Responding to Tory MPs who have previously said pupils’ mental health was suffering wearing face coverings in schools, Bella said, “I think teachers are well aware of mental health issues and I think they’re the best people to make that judgement call in schools, rather than government. I can’t see that the government knows more than the teachers who are on the frontline supporting our children day in and day out.”
Unite national health and safety advisor Rob Miguel said that the union is calling for a full review of wearing face coverings in secondary schools ahead of June 21 – the next date in the government’s roadmap out of lockdown when most restrictions are set to be lifted. No changes should be made before then and before the evidence is carefully evaluated.
“As we have said in our collective letter to the education secretary, on May 17, there are no plans to remove face covering requirements in, for example, public transport or in shops so it really doesn’t make sense that you would remove that requirement in secondary schools at that particular time,” he said.
“There is evidence that long-Covid can affect children as well as adults,” Miguel added. “Data shows that at least 43,000 children and 114,000 teaching staff are suffering from long-Covid – this is a significant number.

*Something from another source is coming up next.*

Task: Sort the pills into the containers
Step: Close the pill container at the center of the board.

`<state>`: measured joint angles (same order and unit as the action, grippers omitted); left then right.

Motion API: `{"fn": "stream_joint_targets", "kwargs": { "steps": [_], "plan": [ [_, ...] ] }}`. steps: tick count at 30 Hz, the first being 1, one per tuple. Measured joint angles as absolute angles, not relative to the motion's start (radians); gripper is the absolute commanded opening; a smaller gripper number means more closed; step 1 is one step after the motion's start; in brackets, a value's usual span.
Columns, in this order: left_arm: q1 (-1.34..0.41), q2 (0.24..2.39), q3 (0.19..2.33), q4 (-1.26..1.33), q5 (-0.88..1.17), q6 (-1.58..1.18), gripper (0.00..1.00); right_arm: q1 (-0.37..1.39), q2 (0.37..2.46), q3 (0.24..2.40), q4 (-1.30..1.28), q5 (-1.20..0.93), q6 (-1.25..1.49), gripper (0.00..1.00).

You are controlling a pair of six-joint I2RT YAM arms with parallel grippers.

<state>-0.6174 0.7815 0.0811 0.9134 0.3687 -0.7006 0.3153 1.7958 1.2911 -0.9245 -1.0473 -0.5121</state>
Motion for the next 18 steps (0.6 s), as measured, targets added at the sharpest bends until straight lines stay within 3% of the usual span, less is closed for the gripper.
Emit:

There is evidence also that the virus may act systemically – it doesn’t just affect the lungs but can also damage the heart and kidneys. This could have a lifelong debilitating impact on both pupils and teaching staff. We must move cautiously because of this fact alone.”
Miguel also highlighted the fact that because children are not vaccinated, the risk of transmission in schools is high – and even if children tend not fall seriously ill, high transmission gives the virus more opportunity to mutate.

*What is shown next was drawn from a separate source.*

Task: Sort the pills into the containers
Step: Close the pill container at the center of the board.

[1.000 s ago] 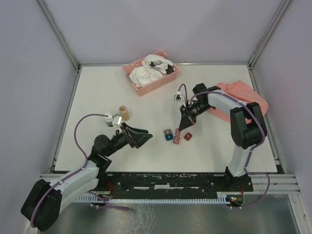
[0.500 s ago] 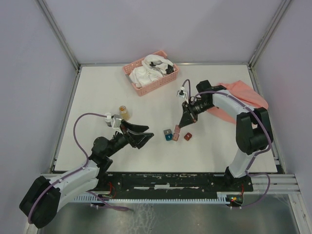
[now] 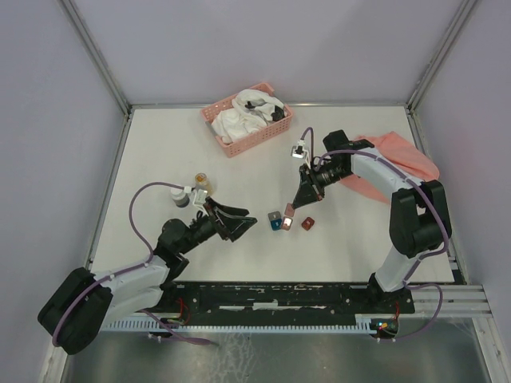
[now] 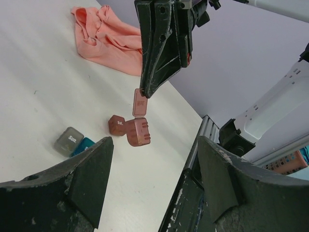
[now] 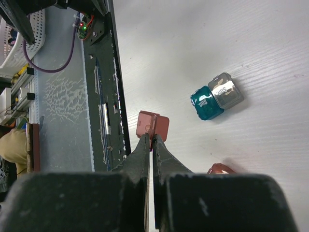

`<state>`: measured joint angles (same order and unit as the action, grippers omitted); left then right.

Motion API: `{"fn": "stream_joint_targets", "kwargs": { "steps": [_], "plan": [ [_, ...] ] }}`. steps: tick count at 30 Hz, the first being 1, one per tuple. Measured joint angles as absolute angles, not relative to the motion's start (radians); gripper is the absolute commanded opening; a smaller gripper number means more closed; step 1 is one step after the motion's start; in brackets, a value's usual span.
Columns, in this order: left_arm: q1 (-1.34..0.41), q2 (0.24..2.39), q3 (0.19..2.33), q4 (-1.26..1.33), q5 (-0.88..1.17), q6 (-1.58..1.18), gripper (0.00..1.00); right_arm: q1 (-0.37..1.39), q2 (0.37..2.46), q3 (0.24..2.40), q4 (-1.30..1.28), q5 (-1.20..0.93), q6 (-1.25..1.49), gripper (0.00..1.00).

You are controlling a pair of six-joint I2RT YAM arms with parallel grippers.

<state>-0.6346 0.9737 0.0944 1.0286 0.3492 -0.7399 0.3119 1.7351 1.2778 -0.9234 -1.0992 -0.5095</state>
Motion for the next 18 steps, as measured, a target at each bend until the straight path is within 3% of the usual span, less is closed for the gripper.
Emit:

“These mutations could then be passed on to adults in the wider population as there is evidence that some mutations make it more difficult for the vaccine to control,” he noted.
Miguel said he understands that face coverings can be uncomfortable and distressing for many children – as well as adults – and he added that their efficacy also depends on them being used correctly, which is often not the case with children who may be reticent to wear them. That’s why Unite is calling for schools to have standards on masks accompanied by education on how to wear them effectively.
“Face coverings have an integral role to play in a suite of other controls and protective measures – for example, proper ventilation, using outdoor spaces when appropriate, testing, and hand hygiene among others — and so their importance should be seen in this wider context. It’s fundamental that, guided by scientific evidence, we use every tool at our disposal to help stop transmission of the virus.”